Stored dataset items:
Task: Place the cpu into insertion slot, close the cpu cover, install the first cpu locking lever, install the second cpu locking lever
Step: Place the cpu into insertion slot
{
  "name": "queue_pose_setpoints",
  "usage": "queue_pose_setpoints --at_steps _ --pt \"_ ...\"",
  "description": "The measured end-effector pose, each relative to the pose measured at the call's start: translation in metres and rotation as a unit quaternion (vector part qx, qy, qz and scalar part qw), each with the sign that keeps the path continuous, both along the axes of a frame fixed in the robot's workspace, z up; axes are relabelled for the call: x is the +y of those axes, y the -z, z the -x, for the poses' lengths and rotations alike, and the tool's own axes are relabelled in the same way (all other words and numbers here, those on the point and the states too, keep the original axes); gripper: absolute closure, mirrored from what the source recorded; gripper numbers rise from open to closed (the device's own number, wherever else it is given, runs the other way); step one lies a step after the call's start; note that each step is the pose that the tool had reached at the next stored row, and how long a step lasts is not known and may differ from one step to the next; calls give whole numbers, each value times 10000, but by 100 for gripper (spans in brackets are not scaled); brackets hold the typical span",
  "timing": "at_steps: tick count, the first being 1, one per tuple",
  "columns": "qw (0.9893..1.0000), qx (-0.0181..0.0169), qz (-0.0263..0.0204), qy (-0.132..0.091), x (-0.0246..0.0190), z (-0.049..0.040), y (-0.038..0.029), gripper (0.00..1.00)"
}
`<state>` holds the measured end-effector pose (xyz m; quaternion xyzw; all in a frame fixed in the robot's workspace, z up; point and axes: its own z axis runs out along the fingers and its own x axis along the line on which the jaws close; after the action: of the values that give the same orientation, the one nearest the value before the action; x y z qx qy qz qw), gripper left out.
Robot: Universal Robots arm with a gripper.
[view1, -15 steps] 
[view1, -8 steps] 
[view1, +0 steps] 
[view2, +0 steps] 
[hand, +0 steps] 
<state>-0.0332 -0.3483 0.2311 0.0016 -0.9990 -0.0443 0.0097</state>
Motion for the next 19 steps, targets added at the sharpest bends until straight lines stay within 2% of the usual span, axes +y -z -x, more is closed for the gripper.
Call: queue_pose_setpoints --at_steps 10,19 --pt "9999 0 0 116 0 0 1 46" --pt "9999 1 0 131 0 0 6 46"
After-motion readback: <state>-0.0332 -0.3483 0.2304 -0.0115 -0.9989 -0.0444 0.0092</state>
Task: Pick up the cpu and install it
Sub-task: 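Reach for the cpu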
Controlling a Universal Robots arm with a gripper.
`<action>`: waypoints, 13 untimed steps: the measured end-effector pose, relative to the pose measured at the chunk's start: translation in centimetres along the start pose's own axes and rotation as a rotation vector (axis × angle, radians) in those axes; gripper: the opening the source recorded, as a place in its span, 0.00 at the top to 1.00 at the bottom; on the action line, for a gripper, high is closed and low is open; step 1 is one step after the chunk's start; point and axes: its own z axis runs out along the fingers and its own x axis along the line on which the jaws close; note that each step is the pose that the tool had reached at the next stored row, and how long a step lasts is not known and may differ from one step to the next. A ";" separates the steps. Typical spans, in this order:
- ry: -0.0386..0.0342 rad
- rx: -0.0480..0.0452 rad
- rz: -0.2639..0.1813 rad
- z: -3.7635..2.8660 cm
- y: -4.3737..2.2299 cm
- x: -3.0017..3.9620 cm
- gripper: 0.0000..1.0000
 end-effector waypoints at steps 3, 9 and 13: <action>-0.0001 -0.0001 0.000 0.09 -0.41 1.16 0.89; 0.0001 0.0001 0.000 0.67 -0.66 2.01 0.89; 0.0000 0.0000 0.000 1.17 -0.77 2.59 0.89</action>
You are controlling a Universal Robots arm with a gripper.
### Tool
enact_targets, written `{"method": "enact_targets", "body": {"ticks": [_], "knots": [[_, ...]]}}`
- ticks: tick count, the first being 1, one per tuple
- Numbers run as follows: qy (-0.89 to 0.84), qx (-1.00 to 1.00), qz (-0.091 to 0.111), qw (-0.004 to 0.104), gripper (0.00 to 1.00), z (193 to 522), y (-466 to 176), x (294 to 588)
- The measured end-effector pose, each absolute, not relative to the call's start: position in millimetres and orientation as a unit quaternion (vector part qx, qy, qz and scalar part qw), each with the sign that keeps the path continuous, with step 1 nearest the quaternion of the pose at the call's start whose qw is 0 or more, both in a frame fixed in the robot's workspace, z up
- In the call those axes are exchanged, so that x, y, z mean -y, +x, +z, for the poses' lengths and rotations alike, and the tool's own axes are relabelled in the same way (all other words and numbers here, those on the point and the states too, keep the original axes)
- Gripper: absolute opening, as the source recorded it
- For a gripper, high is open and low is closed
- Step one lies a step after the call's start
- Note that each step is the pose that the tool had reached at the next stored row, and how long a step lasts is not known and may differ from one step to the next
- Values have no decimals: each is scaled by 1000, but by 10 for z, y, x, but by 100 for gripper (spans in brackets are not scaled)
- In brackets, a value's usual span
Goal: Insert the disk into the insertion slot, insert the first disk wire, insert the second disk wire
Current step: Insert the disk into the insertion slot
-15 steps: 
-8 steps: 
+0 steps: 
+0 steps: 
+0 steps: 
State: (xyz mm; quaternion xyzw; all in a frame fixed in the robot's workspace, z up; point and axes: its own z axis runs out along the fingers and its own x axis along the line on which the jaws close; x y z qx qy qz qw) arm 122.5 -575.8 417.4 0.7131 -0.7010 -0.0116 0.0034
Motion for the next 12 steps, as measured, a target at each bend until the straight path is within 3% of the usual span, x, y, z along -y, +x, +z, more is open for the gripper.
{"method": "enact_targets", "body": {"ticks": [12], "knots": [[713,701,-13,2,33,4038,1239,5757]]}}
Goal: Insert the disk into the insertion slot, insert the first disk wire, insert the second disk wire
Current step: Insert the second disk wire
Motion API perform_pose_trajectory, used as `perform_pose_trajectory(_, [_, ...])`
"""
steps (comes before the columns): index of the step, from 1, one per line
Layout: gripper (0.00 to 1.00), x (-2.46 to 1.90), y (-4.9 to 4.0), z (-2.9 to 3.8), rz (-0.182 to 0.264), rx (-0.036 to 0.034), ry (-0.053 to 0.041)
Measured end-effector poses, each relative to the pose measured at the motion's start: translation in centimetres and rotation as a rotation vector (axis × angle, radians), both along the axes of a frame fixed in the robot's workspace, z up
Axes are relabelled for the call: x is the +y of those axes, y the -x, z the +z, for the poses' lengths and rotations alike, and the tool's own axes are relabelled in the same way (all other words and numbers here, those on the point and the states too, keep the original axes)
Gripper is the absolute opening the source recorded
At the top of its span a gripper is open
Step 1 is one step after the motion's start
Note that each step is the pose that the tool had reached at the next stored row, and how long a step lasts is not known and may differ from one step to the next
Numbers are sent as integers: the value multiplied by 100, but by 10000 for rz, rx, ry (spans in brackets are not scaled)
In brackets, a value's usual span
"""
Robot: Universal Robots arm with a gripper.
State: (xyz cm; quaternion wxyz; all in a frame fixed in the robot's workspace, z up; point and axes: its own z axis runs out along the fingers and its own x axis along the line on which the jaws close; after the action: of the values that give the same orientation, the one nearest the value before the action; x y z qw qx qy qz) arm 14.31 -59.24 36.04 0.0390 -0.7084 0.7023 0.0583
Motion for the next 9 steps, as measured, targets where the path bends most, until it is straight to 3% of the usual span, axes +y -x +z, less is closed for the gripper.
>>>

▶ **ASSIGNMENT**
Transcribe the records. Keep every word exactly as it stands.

▶ **RESPONSE FOR THIS EXERCISE**
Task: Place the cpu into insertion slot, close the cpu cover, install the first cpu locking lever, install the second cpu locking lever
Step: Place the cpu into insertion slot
{
  "name": "queue_pose_setpoints",
  "usage": "queue_pose_setpoints --at_steps _ --pt \"_ ...\"",
  "description": "The measured end-effector pose, each relative to the pose measured at the call's start: translation in metres and rotation as a unit quaternion (vector part qx, qy, qz and scalar part qw), each with the sign that keeps the path continuous, both along the axes of a frame fixed in the robot's workspace, z up; axes are relabelled for the call: x is the +y of those axes, y the -z, z the -x, for the poses' lengths and rotations alike, and the tool's own axes are relabelled in the same way (all other words and numbers here, those on the point and the states too, keep the original axes); gripper: absolute closure, mirrored from what the source recorded; gripper numbers rise from open to closed (the device's own number, wherever else it is given, runs the other way); step one lies a step after the call's start; note that each step is the pose that the tool had reached at the next stored row, and how long a step lasts is not known and may differ from one step to the next; calls give whole numbers, each value times 10000, but by 100 for gripper (spans in brackets are not scaled); brackets hold the typical span",
  "timing": "at_steps: tick count, the first being 1, one per tuple",
  "columns": "qw (0.9893..1.0000), qx (-0.0181..0.0169), qz (-0.0263..0.0204), qy (-0.132..0.091), x (-0.0246..0.0190), z (-0.049..0.040), y (-0.038..0.029), gripper (0.00..1.00)"
}
`<state>` holds the measured end-effector pose (xyz m; quaternion xyzw; all in a frame fixed in the robot's workspace, z up; point and axes: its own z axis runs out along the fingers and its own x axis along the line on which the jaws close; after the action: of the values that give the same orientation, the one nearest the value before the action; x y z qx qy qz qw), gripper left out.
Robot: Universal Robots arm with a gripper.
[view1, -15 steps] 
[view1, -8 steps] 
[view1, +0 steps] 
[view2, +0 steps] 
[hand, +0 steps] 
<state>-0.0332 -0.3483 0.2311 0.0016 -0.9990 -0.0443 0.0097</state>
Motion for the next 19 steps, targets added at the sharpest bends until straight lines stay within 2% of the usual span, axes +y -z -x, more is closed for the gripper.
Call: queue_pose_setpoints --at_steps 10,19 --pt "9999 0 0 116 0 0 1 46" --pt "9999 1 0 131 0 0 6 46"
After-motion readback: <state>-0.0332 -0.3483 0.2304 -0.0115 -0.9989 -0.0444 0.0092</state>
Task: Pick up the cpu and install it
Sub-task: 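Reach for the cpu
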Controlling a Universal Robots arm with a gripper.
`<action>`: waypoints, 13 untimed steps: the measured end-effector pose, relative to the pose measured at the chunk's start: translation in centimetres along the start pose's own axes and rotation as a rotation vector (axis × angle, radians) in those axes; gripper: the opening the source recorded, as a place in its span, 0.00 at the top to 1.00 at the bottom; on the action line, for a gripper, high is closed and low is open; step 1 is one step after the chunk's start; point and axes: its own z axis runs out along the fingers and its own x axis along the line on which the jaws close; note that each step is the pose that the tool had reached at the next stored row, and how long a step lasts is not known and may differ from one step to the next. A ";" separates the steps. Typical spans, in this order:
- ry: -0.0386..0.0342 rad
- rx: -0.0480..0.0452 rad
- rz: -0.2639..0.1813 rad
- z: -3.7635..2.8660 cm
- y: -4.3737..2.2299 cm
- x: -3.0017..3.9620 cm
- gripper: 0.0000..1.0000
 end-effector waypoints at steps 3, 9 and 13: <action>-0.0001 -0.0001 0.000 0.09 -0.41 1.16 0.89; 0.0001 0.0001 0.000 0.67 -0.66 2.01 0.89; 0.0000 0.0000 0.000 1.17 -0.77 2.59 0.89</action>
You are controlling a Universal Robots arm with a gripper.
### Tool
enact_targets, written `{"method": "enact_targets", "body": {"ticks": [_], "knots": [[_, ...]]}}`
- ticks: tick count, the first being 1, one per tuple
- Numbers run as follows: qy (-0.89 to 0.84), qx (-1.00 to 1.00), qz (-0.091 to 0.111), qw (-0.004 to 0.104), gripper (0.00 to 1.00), z (193 to 522), y (-466 to 176), x (294 to 588)
- The measured end-effector pose, each absolute, not relative to the call's start: position in millimetres and orientation as a unit quaternion (vector part qx, qy, qz and scalar part qw), each with the sign that keeps the path continuous, with step 1 nearest the quaternion of the pose at the call's start whose qw is 0 or more, both in a frame fixed in the robot's workspace, z up
- In the call those axes are exchanged, so that x, y, z mean -y, +x, +z, for the poses' lengths and rotations alike, and the tool's own axes are relabelled in the same way (all other words and numbers here, those on the point and the states too, keep the original axes)
- Gripper: absolute opening, as the source recorded it
- For a gripper, high is open and low is closed
- Step one lies a step after the call's start
- Note that each step is the pose that the tool had reached at the next stored row, and how long a step lasts is not known and may differ from one step to the next
- Values have no decimals: each is scaled by 1000, but by 10 for z, y, x, but by 100 for gripper (spans in brackets are not scaled)
- In brackets, a value's usual span
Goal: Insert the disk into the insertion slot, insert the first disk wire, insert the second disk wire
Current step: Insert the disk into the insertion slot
-15 steps: 
-8 steps: 
+0 steps: 
+0 steps: 
+0 steps: 
State: (xyz mm; quaternion xyzw; all in a frame fixed in the robot's workspace, z up; point and axes: its own z axis runs out along the fingers and its own x axis along the line on which the jaws close; x y z qx qy qz qw) arm 122.5 -575.8 417.4 0.7131 -0.7010 -0.0116 0.0034
Motion for the next 12 steps, as measured, a target at each bend until the straight path is within 3% of the usual span, x, y, z along -y, +x, +z, more is open for the gripper.
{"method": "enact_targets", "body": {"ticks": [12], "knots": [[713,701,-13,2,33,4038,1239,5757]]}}
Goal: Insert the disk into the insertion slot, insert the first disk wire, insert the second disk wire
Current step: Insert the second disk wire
Motion API perform_pose_trajectory, used as `perform_pose_trajectory(_, [_, ...])`
"""
steps (comes before the columns): index of the step, from 1, one per line
Layout: gripper (0.00 to 1.00), x (-2.46 to 1.90), y (-4.9 to 4.0), z (-2.9 to 3.8), rz (-0.182 to 0.264), rx (-0.036 to 0.034), ry (-0.053 to 0.041)
Measured end-effector poses, each relative to the pose measured at the motion's start: translation in centimetres and rotation as a rotation vector (axis × angle, radians), both along the axes of a frame fixed in the robot's workspace, z up
Axes are relabelled for the call: x is the +y of those axes, y the -x, z the +z, for the poses' lengths and rotations alike, and the tool's own axes are relabelled in the same way (all other words and numbers here, those on the point and the states too, keep the original axes)
Gripper is the absolute opening the source recorded
At the top of its span a gripper is open
Step 1 is one step after the motion's start
Note that each step is the pose that the tool had reached at the next stored row, and how long a step lasts is not known and may differ from one step to the next
Numbers are sent as integers: the value multiplied by 100, but by 10000 for rz, rx, ry (spans in brackets are not scaled)
In brackets, a value's usual span
"""
Robot: Universal Robots arm with a gripper.
State: (xyz cm; quaternion wxyz; all in a frame fixed in the robot's workspace, z up; point and axes: its own z axis runs out along the fingers and its own x axis along the line on which the jaws close; after the action: of the values that give the same orientation, the one nearest the value before the action; x y z qw qx qy qz) arm 14.31 -59.24 36.04 0.0390 -0.7084 0.7023 0.0583
Motion for the next 9 steps, as measured, targets where the path bends most, until it is straight to 3% of the usual span, axes +y -x +z, less is closed for the gripper.
>>>

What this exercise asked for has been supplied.